### YOUR GOAL
The answer must be the full listing, reproduced word for word.
---------- INFORMATION SHOWN
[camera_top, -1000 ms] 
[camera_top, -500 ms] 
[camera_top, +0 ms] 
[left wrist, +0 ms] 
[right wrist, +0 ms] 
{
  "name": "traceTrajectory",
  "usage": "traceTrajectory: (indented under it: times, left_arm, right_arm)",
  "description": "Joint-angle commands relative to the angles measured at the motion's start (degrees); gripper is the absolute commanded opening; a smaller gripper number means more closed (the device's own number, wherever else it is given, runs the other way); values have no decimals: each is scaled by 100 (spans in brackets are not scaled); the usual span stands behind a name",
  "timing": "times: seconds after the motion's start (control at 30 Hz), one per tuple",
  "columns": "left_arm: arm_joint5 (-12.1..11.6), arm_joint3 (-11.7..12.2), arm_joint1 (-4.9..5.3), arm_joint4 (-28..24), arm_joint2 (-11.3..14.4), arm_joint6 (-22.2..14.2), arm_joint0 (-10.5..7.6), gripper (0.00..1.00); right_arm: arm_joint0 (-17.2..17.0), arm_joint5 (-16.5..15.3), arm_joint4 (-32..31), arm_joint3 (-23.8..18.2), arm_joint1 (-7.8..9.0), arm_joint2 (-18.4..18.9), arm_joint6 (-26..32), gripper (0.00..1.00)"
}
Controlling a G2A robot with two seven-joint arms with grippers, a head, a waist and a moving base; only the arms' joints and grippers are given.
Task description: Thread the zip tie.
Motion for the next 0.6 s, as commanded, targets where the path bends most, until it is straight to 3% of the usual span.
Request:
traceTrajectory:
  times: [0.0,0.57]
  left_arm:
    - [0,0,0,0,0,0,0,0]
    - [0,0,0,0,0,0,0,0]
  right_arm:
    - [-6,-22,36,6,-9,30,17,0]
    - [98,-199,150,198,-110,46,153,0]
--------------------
### RESULT BELOW
[camera_top, -1000 ms] 
[camera_top, -500 ms] 
[camera_top, +0 ms] 
[left wrist, +0 ms] 
[right wrist, +0 ms] 
{
  "name": "traceTrajectory",
  "usage": "traceTrajectory: (indented under it: times, left_arm, right_arm)",
  "description": "Joint-angle commands relative to the angles measured at the motion's start (degrees); gripper is the absolute commanded opening; a smaller gripper number means more closed (the device's own number, wherever else it is given, runs the other way); values have no decimals: each is scaled by 100 (spans in brackets are not scaled); the usual span stands behind a name",
  "timing": "times: seconds after the motion's start (control at 30 Hz), one per tuple",
  "columns": "left_arm: arm_joint5 (-12.1..11.6), arm_joint3 (-11.7..12.2), arm_joint1 (-4.9..5.3), arm_joint4 (-28..24), arm_joint2 (-11.3..14.4), arm_joint6 (-22.2..14.2), arm_joint0 (-10.5..7.6), gripper (0.00..1.00); right_arm: arm_joint0 (-17.2..17.0), arm_joint5 (-16.5..15.3), arm_joint4 (-32..31), arm_joint3 (-23.8..18.2), arm_joint1 (-7.8..9.0), arm_joint2 (-18.4..18.9), arm_joint6 (-26..32), gripper (0.00..1.00)"
}
Controlling a G2A robot with two seven-joint arms with grippers, a head, a waist and a moving base; only the arms' joints and grippers are given.
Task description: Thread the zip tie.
Motion for the next 0.6 s, as commanded, targets where the path bends most, until it is straight to 3% of the usual span.
Request:
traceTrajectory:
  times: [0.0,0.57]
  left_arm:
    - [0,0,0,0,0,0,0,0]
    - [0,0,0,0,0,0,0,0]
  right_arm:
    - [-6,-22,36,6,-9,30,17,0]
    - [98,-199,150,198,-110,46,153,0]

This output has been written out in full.